South Africa is one of the most unequal countries on earth. Statistics like the Gini coefficient only confirm what any tourist sees on arrival: Large disparities in living standards between those in the swanky suburbs of Sandton or Stellenbosch and those living precariously on the outskirts. Add to that the poverty of a third of South Africans still residing in former homelands, far away from most tourist eyes.
How to narrow this gap has been at the center of debate for the last 25 years. But there has been little progress. While the nature of income inequality has changed – inequality between black and white has declined while inequality within each group has increased – the overall level of inequality has remained largely constant.

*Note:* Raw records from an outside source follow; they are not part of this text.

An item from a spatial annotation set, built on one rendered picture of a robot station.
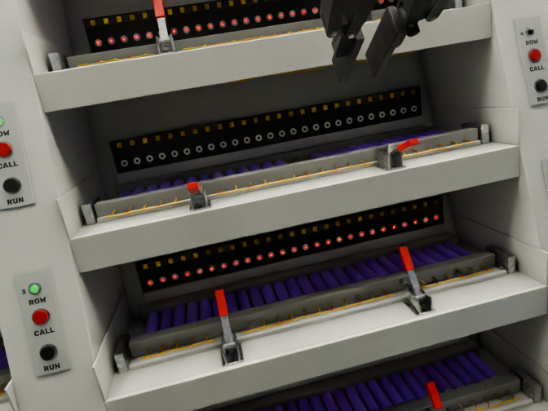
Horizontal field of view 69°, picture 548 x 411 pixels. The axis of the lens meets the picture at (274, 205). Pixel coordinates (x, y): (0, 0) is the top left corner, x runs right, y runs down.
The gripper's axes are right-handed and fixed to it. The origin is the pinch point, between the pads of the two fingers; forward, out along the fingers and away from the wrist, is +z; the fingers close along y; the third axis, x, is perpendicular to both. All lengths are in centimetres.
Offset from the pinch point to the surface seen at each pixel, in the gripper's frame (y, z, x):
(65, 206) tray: 35.2, 15.2, 4.6
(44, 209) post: 37.3, 14.6, 4.6
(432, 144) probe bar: -15.4, 19.8, 4.6
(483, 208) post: -25.1, 28.1, 14.5
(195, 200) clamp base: 20.1, 18.5, 6.0
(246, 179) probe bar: 12.7, 19.6, 4.3
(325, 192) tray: 3.3, 16.1, 9.4
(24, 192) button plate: 39.0, 13.8, 2.4
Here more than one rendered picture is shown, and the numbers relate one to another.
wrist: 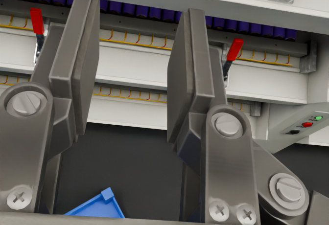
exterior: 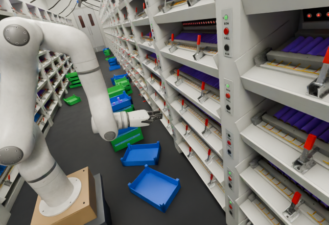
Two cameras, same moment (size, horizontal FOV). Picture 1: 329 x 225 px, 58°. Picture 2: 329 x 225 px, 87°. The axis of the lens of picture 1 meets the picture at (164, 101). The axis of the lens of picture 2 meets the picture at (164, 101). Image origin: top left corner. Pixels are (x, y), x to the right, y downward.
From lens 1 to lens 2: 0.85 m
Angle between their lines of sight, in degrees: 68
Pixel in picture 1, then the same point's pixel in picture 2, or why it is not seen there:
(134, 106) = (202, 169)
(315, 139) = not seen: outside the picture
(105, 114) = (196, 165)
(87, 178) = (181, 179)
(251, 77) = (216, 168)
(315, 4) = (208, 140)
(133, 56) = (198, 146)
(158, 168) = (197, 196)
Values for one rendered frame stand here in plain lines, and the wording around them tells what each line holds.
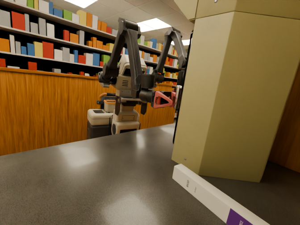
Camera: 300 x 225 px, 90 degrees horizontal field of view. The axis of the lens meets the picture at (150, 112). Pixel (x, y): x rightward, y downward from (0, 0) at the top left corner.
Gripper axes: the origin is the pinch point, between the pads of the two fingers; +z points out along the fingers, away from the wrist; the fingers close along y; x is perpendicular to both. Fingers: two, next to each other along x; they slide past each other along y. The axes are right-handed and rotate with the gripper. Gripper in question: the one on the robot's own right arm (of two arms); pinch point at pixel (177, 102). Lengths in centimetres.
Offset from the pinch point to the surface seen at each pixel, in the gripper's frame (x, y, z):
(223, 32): -21.9, -5.2, 14.8
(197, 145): 10.9, -5.3, 13.7
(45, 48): -33, 2, -240
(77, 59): -26, 45, -240
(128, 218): 20.3, -31.8, 14.9
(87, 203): 20.2, -36.7, 6.6
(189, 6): -30.9, -5.2, 2.4
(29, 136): 78, -27, -191
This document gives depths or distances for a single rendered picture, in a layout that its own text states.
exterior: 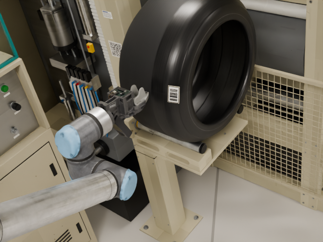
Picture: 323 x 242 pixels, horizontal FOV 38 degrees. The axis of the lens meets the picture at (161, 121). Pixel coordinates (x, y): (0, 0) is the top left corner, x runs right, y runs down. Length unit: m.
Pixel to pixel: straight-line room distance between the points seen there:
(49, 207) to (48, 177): 1.13
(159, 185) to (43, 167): 0.59
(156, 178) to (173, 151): 0.48
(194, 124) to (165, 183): 0.79
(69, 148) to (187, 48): 0.50
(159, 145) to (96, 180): 0.71
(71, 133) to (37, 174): 0.88
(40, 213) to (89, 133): 0.36
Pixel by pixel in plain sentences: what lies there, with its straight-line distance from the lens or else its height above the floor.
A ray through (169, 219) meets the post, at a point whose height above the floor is 0.15.
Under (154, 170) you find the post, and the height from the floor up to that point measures 0.53.
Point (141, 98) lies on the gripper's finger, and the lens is 1.55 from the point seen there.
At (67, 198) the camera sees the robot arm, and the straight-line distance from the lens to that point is 1.20.
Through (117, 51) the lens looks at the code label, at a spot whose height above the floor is 1.21.
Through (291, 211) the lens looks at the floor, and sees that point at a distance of 2.79.
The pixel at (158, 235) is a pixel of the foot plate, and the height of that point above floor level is 0.01.
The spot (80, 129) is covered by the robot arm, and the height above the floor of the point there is 1.33.
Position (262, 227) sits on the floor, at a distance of 2.71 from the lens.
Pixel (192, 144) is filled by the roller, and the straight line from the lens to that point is 1.85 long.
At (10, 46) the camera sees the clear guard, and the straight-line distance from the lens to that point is 1.98.
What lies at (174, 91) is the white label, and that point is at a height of 1.27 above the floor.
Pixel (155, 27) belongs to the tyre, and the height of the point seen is 1.42.
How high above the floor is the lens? 2.16
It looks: 39 degrees down
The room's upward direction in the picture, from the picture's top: 12 degrees counter-clockwise
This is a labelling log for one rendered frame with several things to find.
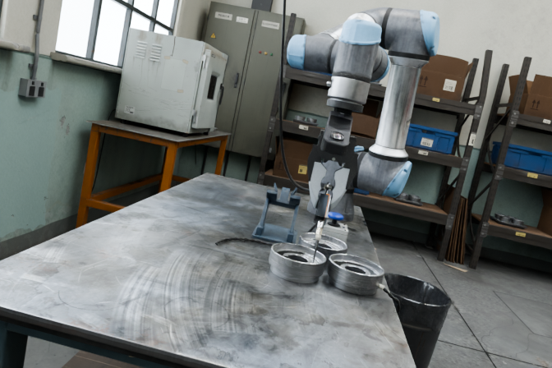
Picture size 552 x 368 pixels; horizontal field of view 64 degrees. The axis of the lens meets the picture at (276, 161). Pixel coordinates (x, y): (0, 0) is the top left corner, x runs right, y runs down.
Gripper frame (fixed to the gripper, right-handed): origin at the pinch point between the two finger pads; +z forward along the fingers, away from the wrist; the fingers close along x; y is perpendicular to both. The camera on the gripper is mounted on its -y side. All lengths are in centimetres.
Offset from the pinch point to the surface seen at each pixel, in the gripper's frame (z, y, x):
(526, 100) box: -68, 343, -176
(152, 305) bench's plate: 13.2, -29.7, 20.9
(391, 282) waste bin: 55, 127, -46
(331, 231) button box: 9.6, 18.6, -4.2
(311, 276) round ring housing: 11.5, -9.1, -0.3
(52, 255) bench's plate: 13.2, -21.8, 40.5
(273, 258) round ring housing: 10.2, -8.0, 6.9
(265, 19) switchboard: -102, 378, 80
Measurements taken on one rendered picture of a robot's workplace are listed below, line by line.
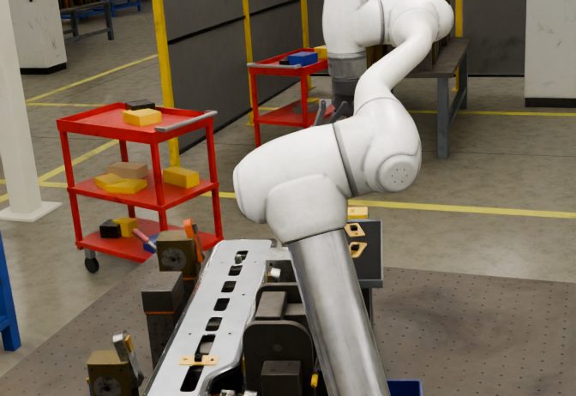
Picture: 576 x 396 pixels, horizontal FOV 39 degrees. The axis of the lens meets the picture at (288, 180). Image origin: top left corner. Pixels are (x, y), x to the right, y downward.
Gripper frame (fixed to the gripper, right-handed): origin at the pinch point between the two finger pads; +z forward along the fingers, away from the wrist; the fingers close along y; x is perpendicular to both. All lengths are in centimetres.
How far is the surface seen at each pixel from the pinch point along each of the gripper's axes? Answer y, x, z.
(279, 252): 18.7, -3.2, 23.5
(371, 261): 0.1, 19.3, 18.4
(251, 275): 25.4, -15.3, 34.6
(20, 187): 164, -382, 115
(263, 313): 27, 44, 15
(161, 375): 49, 30, 34
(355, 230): -0.1, 0.9, 18.1
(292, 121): -32, -373, 84
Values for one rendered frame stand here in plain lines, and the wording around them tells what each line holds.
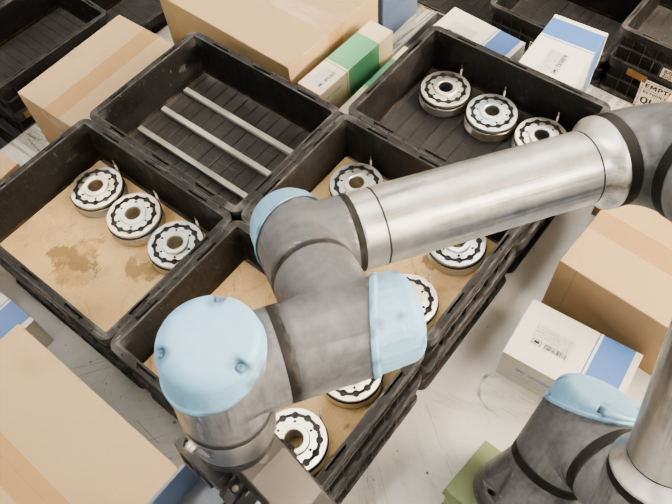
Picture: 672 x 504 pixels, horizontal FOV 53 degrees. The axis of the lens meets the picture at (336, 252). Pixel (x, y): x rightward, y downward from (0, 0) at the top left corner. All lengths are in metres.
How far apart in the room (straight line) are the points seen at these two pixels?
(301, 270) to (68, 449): 0.65
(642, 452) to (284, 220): 0.48
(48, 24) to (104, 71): 0.84
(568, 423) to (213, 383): 0.60
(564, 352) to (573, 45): 0.66
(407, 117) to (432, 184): 0.82
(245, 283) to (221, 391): 0.78
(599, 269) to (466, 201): 0.64
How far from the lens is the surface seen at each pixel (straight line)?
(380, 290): 0.50
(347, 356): 0.48
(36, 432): 1.13
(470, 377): 1.27
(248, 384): 0.46
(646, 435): 0.83
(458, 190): 0.62
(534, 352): 1.21
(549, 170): 0.66
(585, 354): 1.23
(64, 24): 2.40
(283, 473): 0.62
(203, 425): 0.50
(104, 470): 1.07
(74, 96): 1.57
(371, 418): 0.99
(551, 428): 0.97
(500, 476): 1.04
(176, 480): 0.80
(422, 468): 1.21
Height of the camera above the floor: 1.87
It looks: 58 degrees down
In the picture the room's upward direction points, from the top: 6 degrees counter-clockwise

Economists have typically identified two things that should help: economic growth and redistribution. But SA is stuck. A decade of paltry economic growth has precluded the first of these options. And redistribution has its limits too. We often forget that because of our progressive tax system and well-targeted social grants system, we have one of the most redistributive budgets in the world. Yet, with a budget teetering on the brink of insolvency, there is little scope to further take from the rich to give to the poor.
There are, of course, other options. Historian Walter Scheidel argues in his excellent book, The Great Leveller, that only three things have ever substantially reduced inequality: wars, revolutions, and pandemics. “Just as with mass mobilization wars and transformative revolutions,” he writes, “equalization was accompanied by great human misery and devastation, and the same applies to the most catastrophic epidemics.” He notes that “this is, without any doubt, an exceedingly bleak conclusion”.